Cette Marocaine refoulée à la frontière américaine témoigne

Écrit par FDM

Cette Canadienne d’origine marocaine et sa famille se sont vues refuser l’entrée sur le territoire américain alors que le décret anti-migratoire de Trump ne concerne pas ces deux pays. Voici son témoignage en vidéo.
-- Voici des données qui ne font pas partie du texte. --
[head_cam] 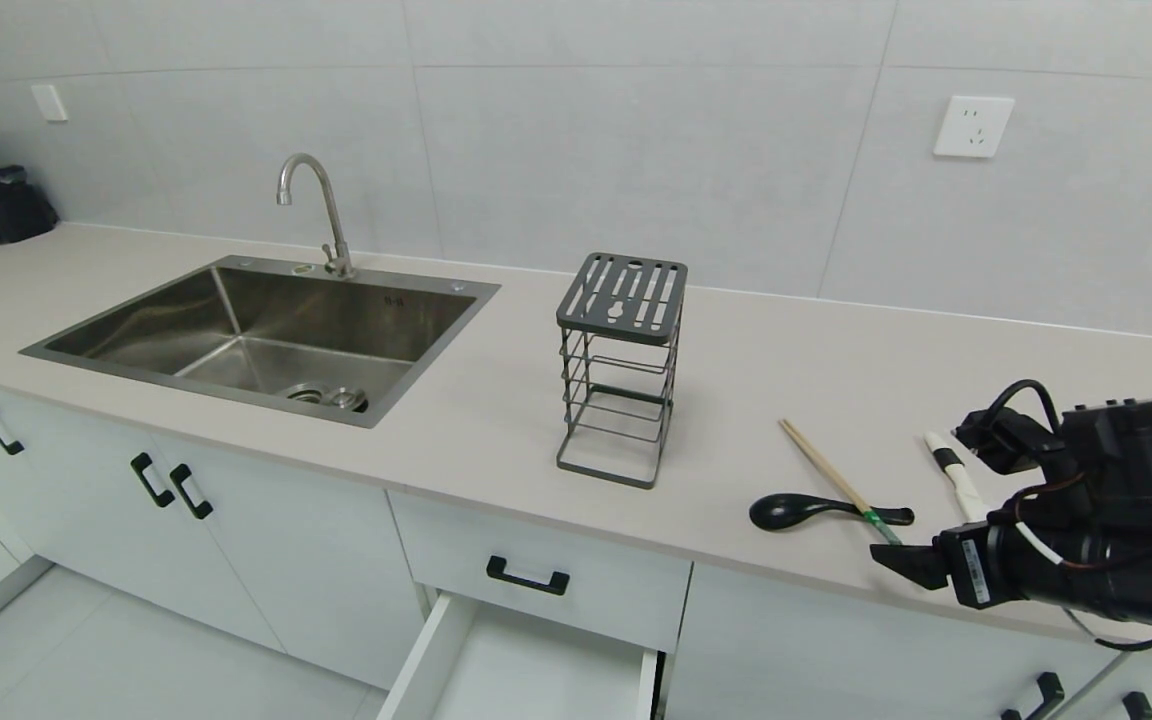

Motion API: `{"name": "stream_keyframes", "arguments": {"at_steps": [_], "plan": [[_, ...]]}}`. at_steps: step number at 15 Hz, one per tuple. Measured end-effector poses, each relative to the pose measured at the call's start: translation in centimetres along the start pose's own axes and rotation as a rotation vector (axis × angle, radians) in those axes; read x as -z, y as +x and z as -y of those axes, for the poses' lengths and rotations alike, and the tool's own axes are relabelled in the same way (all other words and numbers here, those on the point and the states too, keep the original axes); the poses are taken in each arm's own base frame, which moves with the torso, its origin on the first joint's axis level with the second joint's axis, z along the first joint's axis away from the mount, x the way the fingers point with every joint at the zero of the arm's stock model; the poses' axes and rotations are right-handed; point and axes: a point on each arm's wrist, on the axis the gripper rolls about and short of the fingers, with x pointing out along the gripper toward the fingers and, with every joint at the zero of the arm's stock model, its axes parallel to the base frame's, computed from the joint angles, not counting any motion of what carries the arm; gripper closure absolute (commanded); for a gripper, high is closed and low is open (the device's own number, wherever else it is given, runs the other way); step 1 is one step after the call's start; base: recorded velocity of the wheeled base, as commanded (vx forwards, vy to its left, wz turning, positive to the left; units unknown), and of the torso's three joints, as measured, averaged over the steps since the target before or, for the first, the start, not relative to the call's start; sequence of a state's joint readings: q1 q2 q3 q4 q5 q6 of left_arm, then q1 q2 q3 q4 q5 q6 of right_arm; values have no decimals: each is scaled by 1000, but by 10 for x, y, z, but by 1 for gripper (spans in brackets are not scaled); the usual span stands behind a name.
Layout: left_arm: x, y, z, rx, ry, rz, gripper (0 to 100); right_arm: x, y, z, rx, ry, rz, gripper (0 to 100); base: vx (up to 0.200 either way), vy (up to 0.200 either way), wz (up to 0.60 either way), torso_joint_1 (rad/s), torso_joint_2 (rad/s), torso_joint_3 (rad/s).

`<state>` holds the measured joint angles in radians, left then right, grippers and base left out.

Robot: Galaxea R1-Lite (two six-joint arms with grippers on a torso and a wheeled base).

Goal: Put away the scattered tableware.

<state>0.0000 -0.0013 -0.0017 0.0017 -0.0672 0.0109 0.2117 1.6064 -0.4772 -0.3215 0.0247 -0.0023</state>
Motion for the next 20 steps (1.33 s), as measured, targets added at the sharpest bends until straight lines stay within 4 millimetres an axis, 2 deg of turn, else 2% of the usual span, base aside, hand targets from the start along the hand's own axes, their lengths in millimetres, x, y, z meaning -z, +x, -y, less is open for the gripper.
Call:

Fadwa Alaoui vit à Brossard au Canada depuis 22 ans. Canadienne d’origine marocaine, cette mère de famille, sa cousine et ses deux enfants se sont vues refuser l’entrée sur le territoire américain samedi dernier après quatre heures d’interrogatoire alors même qu’aucune de des deux nationalités n’est concernée par le décret anti-immigration de Donald Trump. « Nous avions décidé d’aller à Burlington de l’autre côté de la frontière, le week-end dernier, faire du shopping avec la famille. Mais au poste frontalier, les douaniers américains nous ont demandé de descendre de notre véhicule et d’entrer dans leur bureau. On nous a demandé quel était notre pays d’origine. Je leur ai dit que j’étais originaire du Maroc. Ensuite, ils ont réclamé nos téléphones. Ils ont exigé nos mots de passe et ont fouillé le contenu de nos téléphones pendant une heure», raconte-t-elle. Elle explique que les douaniers les ont interrogée séparément avec sa cousine. Ils leur ont posé des questions sur leur pratique de l’islam, sur le nom de la mosquée qu’elles fréquentent, de l’imam et sur les prêches. Plus insolite, ils lui ont également demandée ce qu’elle pensait de la politique de Trump ! Les policiers ont également fait référence à l’attentat contre une mosquée québecoise. « Est-ce parce que nous sommes musulmans ou parce que je suis voilée ? Les douaniers m’ont même demandé si je connaissais les victimes des attentats à la mosquée de Québec. Dans mon téléphone, ils ont découvert un message qui indiquait que j’avais fait un don pour les familles des victimes », a-t-elle précisé. Finalement, la famille Alaoui a été refoulée. «Vous ne pouvez pas rentrer parce que vous avez des vidéos et des choses contre nous. Ils nous ont fait signer un formulaire, ils ont pris nos empreintes ainsi que nos photos», a-t-elle conclu.